Having miscarried and also having known the loss of a failed adoption I feel Mother’s Day will always hold a tinge of wistfulness, a memory of sadness. And even had I not had those two experiences, I still remember the Mother’s Days when we were trying to get pregnant. I was bitter and angry at this holiday, I felt like a Mom already, I wanted to be a Mom, yet Hallmark and society told me this day, this day was not for me.

Serene Jones reflects on her Mother’s Day experience of losing a pregnancy four days before this holiday:

Fifteen years ago, however, my tears were bitter. In fact, I woke up on Mother’s Day of 1995 and couldn’t get out of bed. I hated the thought of motherhood. In fact, I probably hated all mothers.

My wretched state back then had nothing to do with my own mother. Rather, it was caused by a feeling of personal failure, and a sense that my own body had betrayed me. Only four days earlier I had miscarried a much-wanted, seventeen-week pregnancy.

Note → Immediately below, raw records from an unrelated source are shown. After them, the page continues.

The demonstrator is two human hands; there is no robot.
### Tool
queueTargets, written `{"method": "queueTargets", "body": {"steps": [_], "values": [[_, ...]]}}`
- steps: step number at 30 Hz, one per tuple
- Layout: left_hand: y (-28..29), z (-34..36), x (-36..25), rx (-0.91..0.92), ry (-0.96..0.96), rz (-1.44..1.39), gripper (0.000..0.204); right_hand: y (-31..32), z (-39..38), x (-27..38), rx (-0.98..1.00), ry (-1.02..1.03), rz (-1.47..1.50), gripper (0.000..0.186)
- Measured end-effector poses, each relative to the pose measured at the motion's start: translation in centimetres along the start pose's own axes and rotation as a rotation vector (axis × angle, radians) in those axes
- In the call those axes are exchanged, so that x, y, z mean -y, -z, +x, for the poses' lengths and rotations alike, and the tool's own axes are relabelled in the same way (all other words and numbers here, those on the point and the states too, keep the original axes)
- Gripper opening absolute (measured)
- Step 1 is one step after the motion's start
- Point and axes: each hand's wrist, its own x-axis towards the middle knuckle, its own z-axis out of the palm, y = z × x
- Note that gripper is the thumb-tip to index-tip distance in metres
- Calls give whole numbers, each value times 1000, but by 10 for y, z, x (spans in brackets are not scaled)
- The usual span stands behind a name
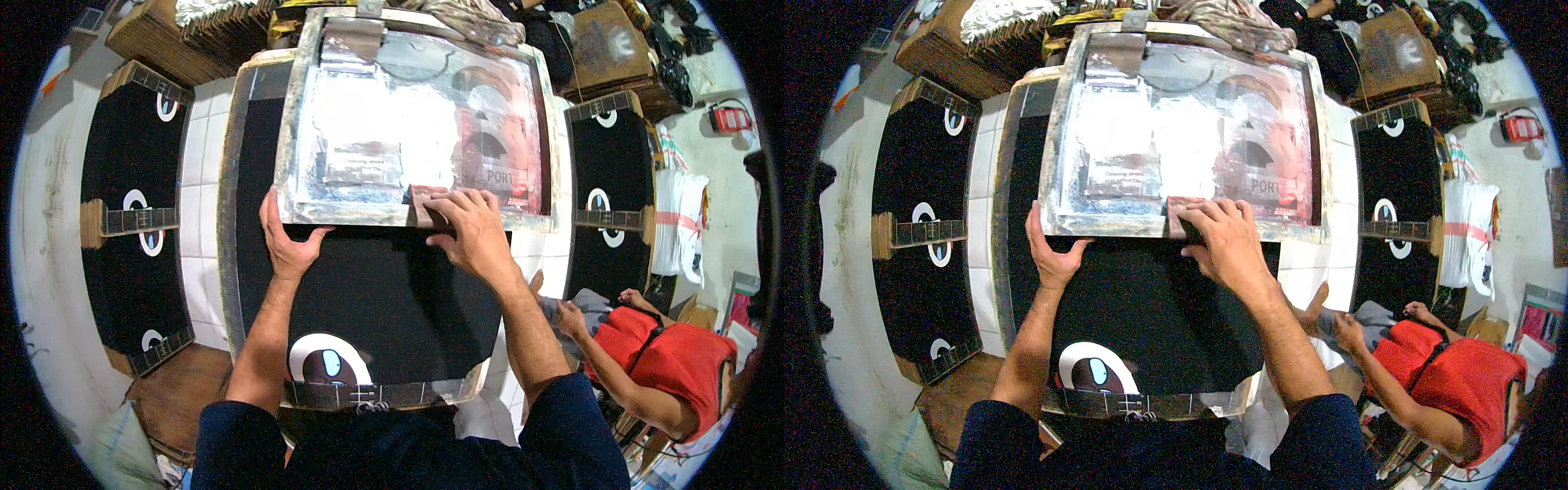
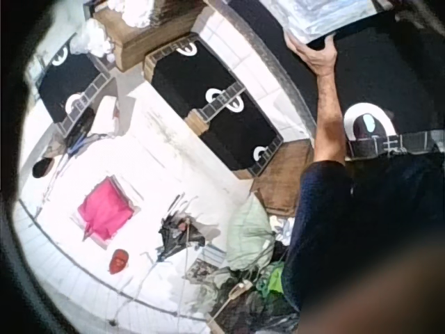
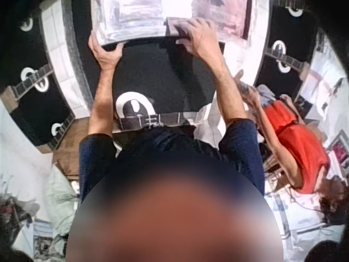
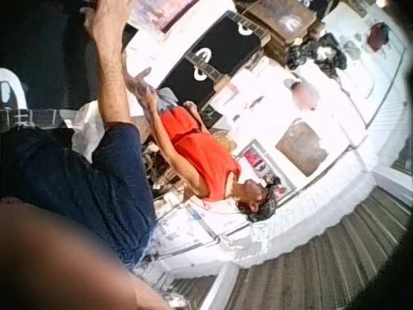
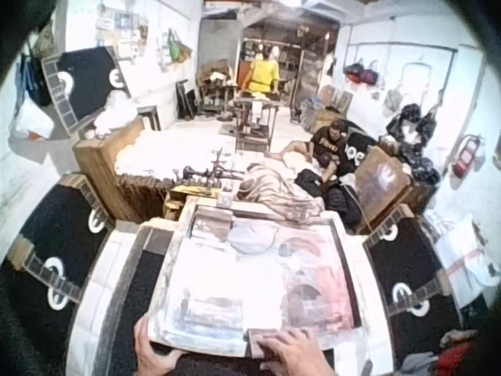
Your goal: The person repeatedly places a screen printing frame over a black t-shirt, uses a squeegee to pull ink across the screen, then lifts the frame to reveal the printed design. This cycle is repeated multiple times on the same shirt.
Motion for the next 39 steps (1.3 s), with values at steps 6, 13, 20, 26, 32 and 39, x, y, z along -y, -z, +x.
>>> {"method": "queueTargets", "body": {"steps": [6, 13, 20, 26, 32, 39], "values": [[-6, 2, -3, -71, -24, 114, 93, 21, -101, -86, -693, -411, 328, 29], [-11, -3, 9, -49, 272, 182, 86, -142, -273, -267, -911, -1176, 654, 15], [23, 6, 45, 88, 26, 372, 83, -373, -288, -294, -345, -1425, 889, 25], [76, 16, 120, 13, -23, 488, 64, -455, -222, -304, -69, -1253, 1000, 27], [83, 16, 108, 29, -86, 477, 68, -486, -139, -302, -242, -861, 775, 27], [65, 14, 84, 60, -68, 501, 73, -486, -111, -322, 297, -840, 730, 33]]}}
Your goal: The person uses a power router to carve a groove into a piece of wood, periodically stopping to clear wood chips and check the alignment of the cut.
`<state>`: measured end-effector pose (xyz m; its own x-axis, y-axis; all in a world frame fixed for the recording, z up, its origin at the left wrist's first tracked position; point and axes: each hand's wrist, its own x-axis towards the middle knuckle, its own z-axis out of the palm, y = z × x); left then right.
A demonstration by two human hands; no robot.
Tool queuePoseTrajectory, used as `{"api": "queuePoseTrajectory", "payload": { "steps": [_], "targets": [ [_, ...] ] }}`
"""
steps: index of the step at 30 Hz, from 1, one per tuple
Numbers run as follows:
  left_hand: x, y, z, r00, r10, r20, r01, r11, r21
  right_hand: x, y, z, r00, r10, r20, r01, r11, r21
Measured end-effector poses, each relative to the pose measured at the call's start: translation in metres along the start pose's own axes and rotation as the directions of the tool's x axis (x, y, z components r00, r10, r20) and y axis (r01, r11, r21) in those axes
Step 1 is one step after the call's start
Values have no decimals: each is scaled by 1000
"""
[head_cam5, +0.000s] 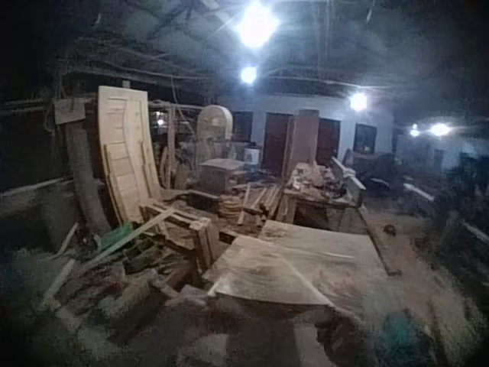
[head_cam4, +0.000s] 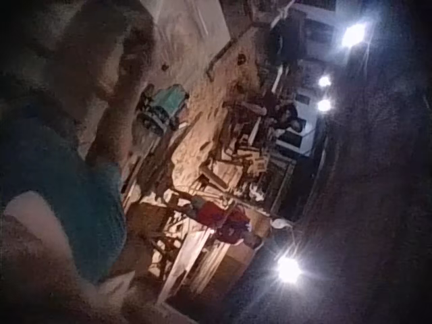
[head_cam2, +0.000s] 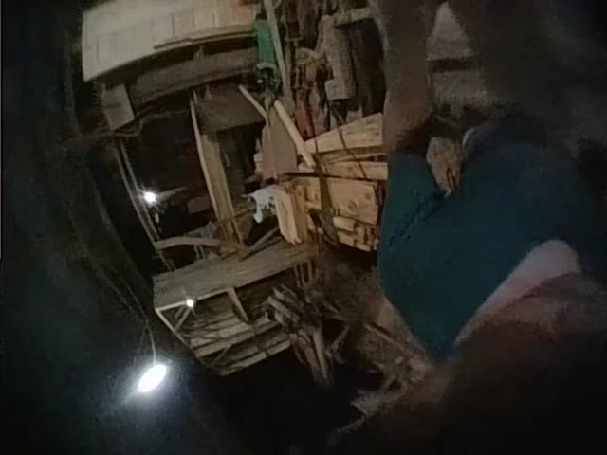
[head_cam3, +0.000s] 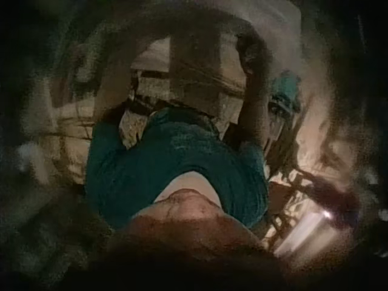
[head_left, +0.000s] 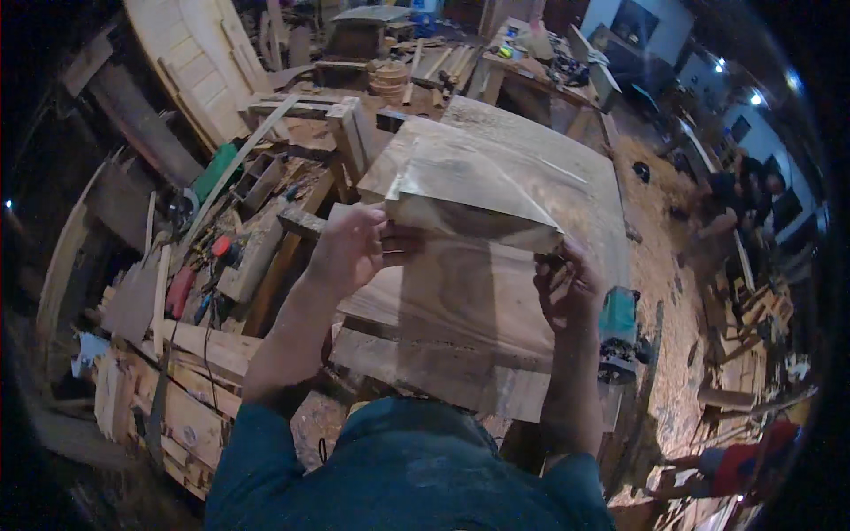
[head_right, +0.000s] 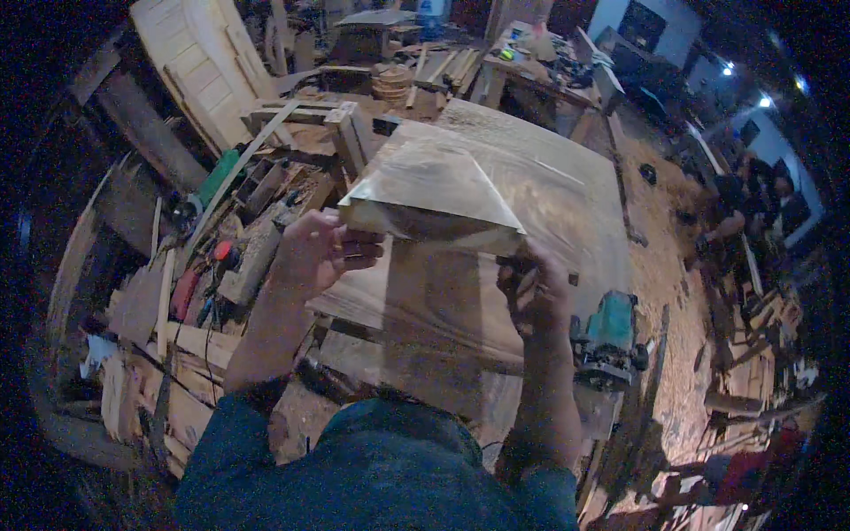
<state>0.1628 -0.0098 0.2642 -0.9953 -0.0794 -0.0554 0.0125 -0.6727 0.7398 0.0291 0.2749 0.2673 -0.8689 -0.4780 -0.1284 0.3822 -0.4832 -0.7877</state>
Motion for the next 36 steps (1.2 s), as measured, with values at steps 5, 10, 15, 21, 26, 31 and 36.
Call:
{"api": "queuePoseTrajectory", "payload": {
  "steps": [5,10,15,21,26,31,36],
  "targets": [
    [-5,-7,-9,1000,5,28,-5,1000,-1,-1,5,-6,1000,27,10,-28,998,57],
    [-42,-61,-68,996,-87,1,85,965,-246,-22,48,-44,993,106,-46,-115,956,-269],
    [-67,-156,-111,792,-344,-505,530,798,287,-64,147,-109,885,386,-260,-455,838,-303],
    [-63,-177,-110,757,-252,-602,653,257,713,-61,196,-151,892,364,-267,-440,570,-694],
    [-61,-173,-118,810,-203,-551,525,-168,834,-68,217,-184,912,379,-156,-310,386,-869],
    [-32,-204,-141,794,377,-476,386,292,875,-68,225,-180,933,337,-124,-271,432,-860],
    [-4,-237,-100,660,531,-531,427,315,847,-79,232,-192,964,264,-34,-186,578,-795]
  ]
}}
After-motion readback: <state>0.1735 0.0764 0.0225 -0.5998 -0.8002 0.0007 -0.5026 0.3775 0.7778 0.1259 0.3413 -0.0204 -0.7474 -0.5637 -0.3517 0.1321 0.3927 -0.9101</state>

From the second you and your partner decide to become parents you are already envisioning that child. Will they have my eyes? Will you enroll them in piano lessons or soccer class? What color hair will they have? And when you find out you are pregnant, or you have been matched for an adoption, in that instant your future child’s entire life is played out. It is played out in your mind, as you envision the birth, toddler years, school age years, college, etc. You picture it all. You think about how you’re going to handle the teen years (OMG!), how you’ll discipline, what traditions from your childhood you want to continue or change.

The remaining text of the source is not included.